INSTRUCTIONS FOR THE TASK =>
Every line below from the one with "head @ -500" through the one with "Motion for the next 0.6" is to be repeated exactly, with no picture among them.

DATA FOR REVIEW =>

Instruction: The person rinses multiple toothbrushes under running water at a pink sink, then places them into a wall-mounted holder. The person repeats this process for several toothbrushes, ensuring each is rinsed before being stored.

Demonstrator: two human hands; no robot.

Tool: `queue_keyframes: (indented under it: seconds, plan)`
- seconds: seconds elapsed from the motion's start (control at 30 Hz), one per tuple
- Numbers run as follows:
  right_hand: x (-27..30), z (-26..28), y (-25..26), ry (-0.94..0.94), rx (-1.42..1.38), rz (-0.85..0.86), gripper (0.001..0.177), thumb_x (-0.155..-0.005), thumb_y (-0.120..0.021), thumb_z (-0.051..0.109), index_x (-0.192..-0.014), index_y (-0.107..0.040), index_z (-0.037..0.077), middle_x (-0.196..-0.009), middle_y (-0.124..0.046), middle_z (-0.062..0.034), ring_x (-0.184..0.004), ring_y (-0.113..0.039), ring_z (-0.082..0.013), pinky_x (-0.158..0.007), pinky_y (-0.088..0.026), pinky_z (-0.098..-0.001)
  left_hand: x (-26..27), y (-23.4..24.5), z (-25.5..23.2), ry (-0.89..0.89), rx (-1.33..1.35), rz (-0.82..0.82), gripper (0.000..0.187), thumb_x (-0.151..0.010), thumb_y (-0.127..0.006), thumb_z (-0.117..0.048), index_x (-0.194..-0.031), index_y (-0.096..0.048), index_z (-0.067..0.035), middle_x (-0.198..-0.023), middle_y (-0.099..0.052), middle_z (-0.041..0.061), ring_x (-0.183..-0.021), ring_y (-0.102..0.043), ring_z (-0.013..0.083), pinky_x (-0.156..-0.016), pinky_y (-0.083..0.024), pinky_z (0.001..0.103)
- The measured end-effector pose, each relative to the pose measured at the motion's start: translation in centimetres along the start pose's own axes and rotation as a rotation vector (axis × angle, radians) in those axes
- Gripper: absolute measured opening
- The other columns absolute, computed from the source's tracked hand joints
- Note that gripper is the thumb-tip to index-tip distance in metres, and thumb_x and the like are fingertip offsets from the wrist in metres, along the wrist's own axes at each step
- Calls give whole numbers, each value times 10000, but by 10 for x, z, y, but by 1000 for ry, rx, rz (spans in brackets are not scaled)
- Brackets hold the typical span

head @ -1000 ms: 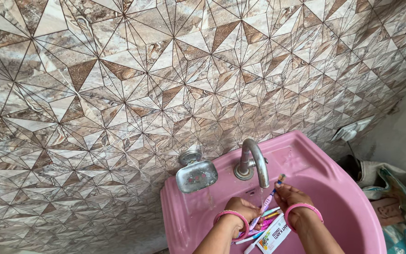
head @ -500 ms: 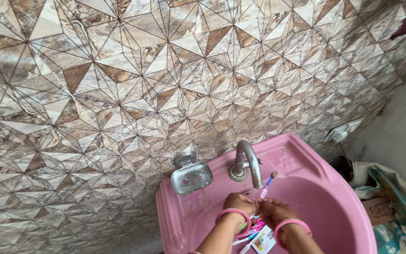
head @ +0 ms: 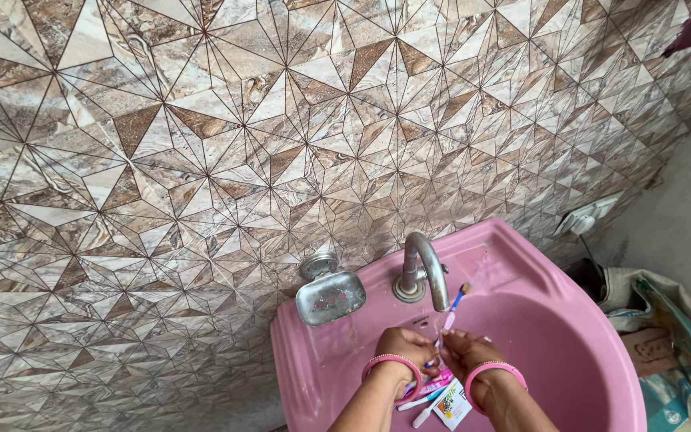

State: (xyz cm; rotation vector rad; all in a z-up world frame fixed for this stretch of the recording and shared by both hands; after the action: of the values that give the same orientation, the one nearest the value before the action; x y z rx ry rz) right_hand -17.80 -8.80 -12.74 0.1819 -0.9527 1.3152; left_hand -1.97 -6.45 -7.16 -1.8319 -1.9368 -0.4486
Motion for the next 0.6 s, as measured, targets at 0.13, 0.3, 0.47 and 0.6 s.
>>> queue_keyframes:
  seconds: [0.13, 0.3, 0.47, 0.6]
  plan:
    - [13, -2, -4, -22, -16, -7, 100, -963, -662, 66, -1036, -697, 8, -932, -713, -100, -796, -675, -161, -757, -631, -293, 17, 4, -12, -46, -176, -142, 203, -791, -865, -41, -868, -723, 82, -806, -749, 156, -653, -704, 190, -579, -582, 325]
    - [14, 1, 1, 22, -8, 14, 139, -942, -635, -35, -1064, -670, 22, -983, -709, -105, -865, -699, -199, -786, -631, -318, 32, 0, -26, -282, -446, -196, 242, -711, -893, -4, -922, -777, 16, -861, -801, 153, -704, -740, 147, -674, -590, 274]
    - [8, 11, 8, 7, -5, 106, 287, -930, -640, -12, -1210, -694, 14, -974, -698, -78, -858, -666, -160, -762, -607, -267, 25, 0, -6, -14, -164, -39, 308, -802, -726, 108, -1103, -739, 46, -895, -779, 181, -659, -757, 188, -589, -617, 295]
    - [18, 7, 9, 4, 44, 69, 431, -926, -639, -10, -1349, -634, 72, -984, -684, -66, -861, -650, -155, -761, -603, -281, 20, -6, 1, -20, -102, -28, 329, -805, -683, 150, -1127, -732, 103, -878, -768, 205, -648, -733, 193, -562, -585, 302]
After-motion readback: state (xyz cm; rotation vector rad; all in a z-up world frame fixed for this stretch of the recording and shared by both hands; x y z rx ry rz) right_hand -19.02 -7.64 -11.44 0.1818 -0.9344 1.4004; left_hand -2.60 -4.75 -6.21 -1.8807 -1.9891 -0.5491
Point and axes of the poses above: each hand's wrist, its own x-axis away from the middle knuckle, its own y-axis out of the back of the hand, z = x × y, the point moved 4 cm from there along -x, towards the middle knuckle
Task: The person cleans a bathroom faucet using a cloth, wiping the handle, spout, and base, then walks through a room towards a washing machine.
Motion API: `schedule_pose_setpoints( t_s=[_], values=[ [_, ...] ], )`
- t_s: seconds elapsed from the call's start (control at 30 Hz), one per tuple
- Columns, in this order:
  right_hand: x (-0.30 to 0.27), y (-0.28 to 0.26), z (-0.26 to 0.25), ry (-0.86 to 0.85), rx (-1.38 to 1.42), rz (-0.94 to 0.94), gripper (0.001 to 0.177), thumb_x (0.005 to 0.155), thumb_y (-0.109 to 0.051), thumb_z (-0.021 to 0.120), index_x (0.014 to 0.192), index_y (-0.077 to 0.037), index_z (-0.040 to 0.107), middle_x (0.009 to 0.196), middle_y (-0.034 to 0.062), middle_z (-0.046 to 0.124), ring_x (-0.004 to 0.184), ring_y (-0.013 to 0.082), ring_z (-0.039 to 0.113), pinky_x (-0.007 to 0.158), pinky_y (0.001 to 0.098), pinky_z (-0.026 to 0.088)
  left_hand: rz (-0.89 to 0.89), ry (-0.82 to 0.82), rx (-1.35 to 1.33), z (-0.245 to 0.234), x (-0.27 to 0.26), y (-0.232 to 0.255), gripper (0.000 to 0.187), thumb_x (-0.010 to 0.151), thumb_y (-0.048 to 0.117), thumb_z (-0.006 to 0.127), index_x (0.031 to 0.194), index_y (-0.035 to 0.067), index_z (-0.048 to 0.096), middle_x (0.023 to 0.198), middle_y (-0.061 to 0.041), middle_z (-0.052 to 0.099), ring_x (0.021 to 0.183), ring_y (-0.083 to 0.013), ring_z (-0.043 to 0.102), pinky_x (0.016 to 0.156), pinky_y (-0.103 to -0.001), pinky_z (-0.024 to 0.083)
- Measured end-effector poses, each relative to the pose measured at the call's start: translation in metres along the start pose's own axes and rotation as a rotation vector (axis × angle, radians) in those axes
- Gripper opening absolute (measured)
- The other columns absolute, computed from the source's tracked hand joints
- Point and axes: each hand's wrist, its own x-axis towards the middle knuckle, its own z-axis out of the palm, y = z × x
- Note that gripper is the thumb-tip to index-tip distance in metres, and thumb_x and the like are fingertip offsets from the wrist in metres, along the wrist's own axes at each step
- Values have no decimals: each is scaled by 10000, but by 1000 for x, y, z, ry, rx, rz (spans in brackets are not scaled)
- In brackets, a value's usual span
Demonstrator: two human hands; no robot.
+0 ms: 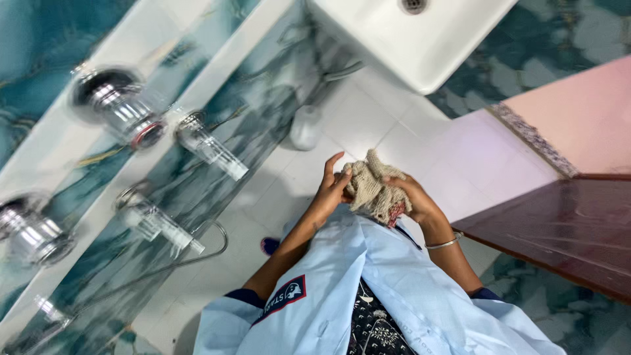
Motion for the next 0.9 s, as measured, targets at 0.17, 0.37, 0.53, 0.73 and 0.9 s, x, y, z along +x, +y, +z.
schedule_pose_setpoints(
  t_s=[0.17, 0.37, 0.53, 0.73, 0.9],
  values=[
    [-39, -97, -91, 20, 395, -185, 692, 874, -176, 693, 1488, 46, 463, 1359, 196, 608, 1253, 321, 566, 1063, 437, 466, 134, -111, 365, 97, 56, 71, 693, 1035, 440, 494, 1611, 181, 209, 1143, -166, 597, 799, -220, 626, 651, -336, 560],
    [-25, -182, -133, 150, -193, -533, 693, 1006, -251, 611, 1608, -41, 339, 1605, 205, 402, 1498, 347, 360, 1207, 421, 319, 269, -377, 335, 164, 139, 103, 885, 1070, 527, 397, 1618, 26, -85, 1643, -314, 136, 1517, -368, 210, 1207, -438, 274],
    [22, -277, -131, 142, -761, -722, 866, 988, -212, 651, 1644, -96, 96, 1610, 285, 308, 1508, 418, 342, 1217, 479, 333, 492, -424, 523, 184, 194, 181, 987, 1080, 506, 449, 1595, -31, -199, 1702, -345, -53, 1602, -435, 53, 1282, -470, 172],
    [80, -423, -142, 52, -822, -630, 999, 860, -151, 752, 1616, -164, 98, 1575, 233, 403, 1374, 365, 540, 1093, 449, 487, 470, -183, 275, 190, 274, 296, 905, 1047, 383, 539, 1624, -6, -40, 1625, -318, 288, 1501, -388, 405, 1209, -443, 383],
    [166, -534, -139, 13, -1147, -1181, 899, 838, -105, 805, 1603, -115, 333, 1573, 155, 489, 1407, 376, 523, 1158, 457, 446, 829, 110, 359, 165, 344, 360, 816, 1148, 335, 544, 1670, 10, 8, 1726, -291, 164, 1606, -389, 294, 1298, -461, 341]
  ],
)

RESULT =>
head @ -500 ms: 
head @ +0 ms: 

State: (xyz cm; rotation vector rad; all in a z-up world frame fixed for this stretch of the recording and shared by both hands; after the action: of the values that give the same orientation, the one nearest the value before the action; x y z rx ry rz) right_hand -17.80 -8.80 -12.74 0.1819 -0.9527 1.3152; left_hand -1.97 -6.45 -7.16 -1.8319 -1.9368 -0.4486
Motion for the next 0.6 s, as measured, targets at 0.13, 0.3, 0.47 and 0.6 s.

The complete answer has been given.